Written informed consent must be obtained before the procedure.

In cases with known superficial lymphoceles, these may be punctured and drained before lymphangiography to diminish the pressure within the collection and facilitate the extravasation of contrast media at the leakage site (Figure 14-1). Basic equipment for local anesthesia and blue-dye application is positioned table-side (Figure 14-2).

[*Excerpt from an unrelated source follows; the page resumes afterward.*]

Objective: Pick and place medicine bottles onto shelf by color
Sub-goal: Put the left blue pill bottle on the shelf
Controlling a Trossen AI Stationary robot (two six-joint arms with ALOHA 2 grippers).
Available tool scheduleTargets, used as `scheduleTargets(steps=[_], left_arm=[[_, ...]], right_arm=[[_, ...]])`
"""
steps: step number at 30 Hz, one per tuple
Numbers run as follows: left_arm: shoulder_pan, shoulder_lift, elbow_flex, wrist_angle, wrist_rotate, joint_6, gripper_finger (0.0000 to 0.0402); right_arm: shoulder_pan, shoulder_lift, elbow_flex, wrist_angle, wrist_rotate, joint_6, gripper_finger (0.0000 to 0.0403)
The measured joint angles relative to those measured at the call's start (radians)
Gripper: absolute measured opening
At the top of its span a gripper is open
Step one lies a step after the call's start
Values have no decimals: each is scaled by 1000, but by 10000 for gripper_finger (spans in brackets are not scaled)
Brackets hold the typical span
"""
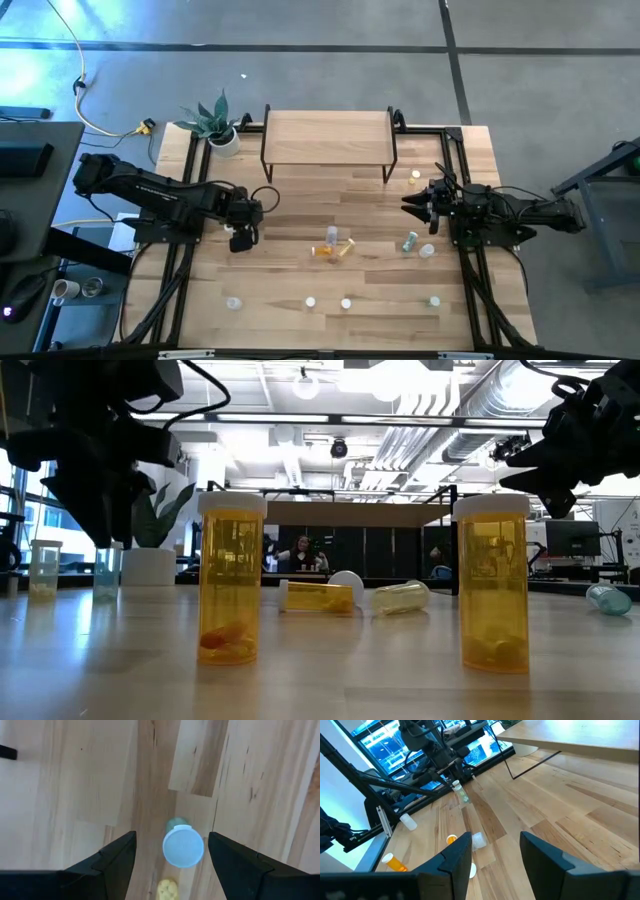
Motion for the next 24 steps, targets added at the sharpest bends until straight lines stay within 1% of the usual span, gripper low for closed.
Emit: scheduleTargets(steps=[8,11,24], left_arm=[[0,33,0,3,-3,0,239],[0,35,0,4,-4,0,231],[0,35,0,8,-8,18,133]], right_arm=[[0,0,0,0,0,0,158],[0,0,0,0,0,0,158],[0,0,0,0,0,0,158]])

The patient is positioned on the table in a relaxed supine position with bare feet. The skin of the foot is washed with local cutaneous disinfection (Braunoderm). After sterile draping, a mixture of 2 mL of lidocaine 1% and 2 mL of methylene blue dye (1% Methylthioniumchloride) is injected intra- and subcutaneously into the first and second interdigital space (Figure 14-3).

In patients with known lymphatic extravasation at the lower limb, monopedal lymphangiography of the affected leg is performed. In patients with known lymphatic leakage at the pelvic level, or central thereof, bipedal lymphangiography is mandatory.

Within a 10-minute break, the patient is encouraged to exercise his or her foot (e.g., by walking) to support lymphatic resorption of the injected dye. Then the course of the lymphatic vessels can be identified through the skin. Equipment for catheterization is placed table-side under sterile precautions (Figure 14-4).

After local anesthesia, a 2-cm longitudinal skin incision lateral to the base of the first metatarsal is made parallel to one of the visible lymphatic vessels, and a lymphatic vessel is exposed (Figure 14-5). If necessary, a vessel more proximal and closer to the ankle may be chosen. Surrounding soft tissues are restrained, thereby optimizing vessel access. The exposed lymphatic vessel is cannulated using a catheter or needle (e.g., Lymphangiography Set or De Roo needles Nos. 35 and 40 with spring and mandarin) (Figure 14-6). Intraluminal position is confirmed with careful injection of 0.5 cc of saline.